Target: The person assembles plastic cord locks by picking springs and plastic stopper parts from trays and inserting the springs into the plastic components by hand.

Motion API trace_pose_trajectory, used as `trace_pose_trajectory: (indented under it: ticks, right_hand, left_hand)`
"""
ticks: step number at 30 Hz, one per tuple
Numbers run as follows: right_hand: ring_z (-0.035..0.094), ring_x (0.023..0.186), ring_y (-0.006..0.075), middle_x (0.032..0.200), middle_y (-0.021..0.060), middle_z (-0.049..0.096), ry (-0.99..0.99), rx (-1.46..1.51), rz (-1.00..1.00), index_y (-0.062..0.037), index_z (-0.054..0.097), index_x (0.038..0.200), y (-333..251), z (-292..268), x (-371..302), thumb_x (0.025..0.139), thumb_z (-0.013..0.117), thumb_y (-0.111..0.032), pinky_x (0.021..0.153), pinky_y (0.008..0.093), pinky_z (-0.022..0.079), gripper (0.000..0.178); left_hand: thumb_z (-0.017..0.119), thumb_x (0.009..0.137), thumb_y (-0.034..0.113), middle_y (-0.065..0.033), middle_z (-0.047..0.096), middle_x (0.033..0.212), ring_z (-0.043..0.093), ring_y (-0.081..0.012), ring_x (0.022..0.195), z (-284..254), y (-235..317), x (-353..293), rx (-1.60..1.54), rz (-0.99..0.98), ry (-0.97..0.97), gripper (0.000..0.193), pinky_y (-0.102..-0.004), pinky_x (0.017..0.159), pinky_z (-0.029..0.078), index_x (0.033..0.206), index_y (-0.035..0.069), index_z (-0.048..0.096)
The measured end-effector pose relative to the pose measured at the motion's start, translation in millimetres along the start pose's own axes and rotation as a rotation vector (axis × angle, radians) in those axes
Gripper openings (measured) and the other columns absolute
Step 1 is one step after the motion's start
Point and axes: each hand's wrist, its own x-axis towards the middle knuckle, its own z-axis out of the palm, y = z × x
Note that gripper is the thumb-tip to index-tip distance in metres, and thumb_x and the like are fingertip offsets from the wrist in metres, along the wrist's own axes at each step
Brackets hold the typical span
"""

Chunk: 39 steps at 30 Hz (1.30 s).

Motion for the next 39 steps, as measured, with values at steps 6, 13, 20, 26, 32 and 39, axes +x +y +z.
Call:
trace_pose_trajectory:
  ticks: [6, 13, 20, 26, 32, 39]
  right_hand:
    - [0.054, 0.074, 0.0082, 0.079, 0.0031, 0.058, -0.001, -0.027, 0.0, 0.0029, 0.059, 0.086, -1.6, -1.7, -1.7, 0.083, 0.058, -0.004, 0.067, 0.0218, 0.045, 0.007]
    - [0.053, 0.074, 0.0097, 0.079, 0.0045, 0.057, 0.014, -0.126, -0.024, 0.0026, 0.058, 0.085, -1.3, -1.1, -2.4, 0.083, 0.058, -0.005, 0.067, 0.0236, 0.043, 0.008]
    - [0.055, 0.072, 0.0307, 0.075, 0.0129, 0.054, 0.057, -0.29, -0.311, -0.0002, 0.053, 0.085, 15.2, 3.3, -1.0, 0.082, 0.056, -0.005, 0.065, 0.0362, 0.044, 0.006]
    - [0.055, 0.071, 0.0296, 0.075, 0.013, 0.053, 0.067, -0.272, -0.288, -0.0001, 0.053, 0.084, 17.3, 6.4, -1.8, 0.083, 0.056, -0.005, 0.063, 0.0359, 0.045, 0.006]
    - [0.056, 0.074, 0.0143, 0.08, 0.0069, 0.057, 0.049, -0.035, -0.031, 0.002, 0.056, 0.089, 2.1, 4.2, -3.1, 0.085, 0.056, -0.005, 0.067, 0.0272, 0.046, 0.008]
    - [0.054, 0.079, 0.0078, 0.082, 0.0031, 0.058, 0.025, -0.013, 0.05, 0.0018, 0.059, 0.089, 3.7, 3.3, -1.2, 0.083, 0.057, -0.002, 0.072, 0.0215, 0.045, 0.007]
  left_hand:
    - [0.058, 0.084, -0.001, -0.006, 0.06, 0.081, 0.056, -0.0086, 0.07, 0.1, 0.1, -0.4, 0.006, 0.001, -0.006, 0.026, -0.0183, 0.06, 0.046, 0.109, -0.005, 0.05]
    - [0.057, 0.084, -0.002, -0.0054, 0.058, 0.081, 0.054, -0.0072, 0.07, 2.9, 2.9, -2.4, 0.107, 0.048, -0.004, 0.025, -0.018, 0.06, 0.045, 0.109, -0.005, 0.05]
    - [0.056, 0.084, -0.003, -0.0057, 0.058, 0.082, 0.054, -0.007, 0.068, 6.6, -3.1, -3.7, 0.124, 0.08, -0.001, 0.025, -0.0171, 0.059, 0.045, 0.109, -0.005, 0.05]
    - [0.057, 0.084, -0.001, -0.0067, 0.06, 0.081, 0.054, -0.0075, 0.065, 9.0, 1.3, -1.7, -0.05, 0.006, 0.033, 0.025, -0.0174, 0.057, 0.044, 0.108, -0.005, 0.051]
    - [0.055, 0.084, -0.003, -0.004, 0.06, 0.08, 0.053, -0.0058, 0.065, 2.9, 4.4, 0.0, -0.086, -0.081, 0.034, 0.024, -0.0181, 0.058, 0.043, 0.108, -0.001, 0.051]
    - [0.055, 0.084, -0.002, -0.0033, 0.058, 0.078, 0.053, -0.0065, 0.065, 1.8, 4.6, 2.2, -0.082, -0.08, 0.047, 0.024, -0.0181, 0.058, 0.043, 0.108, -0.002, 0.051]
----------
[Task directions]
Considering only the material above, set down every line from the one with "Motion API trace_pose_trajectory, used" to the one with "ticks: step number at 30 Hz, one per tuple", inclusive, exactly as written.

[Solution to this problem]
Motion API trace_pose_trajectory, used as `trace_pose_trajectory: (indented under it: ticks, right_hand, left_hand)`
"""
ticks: step number at 30 Hz, one per tuple

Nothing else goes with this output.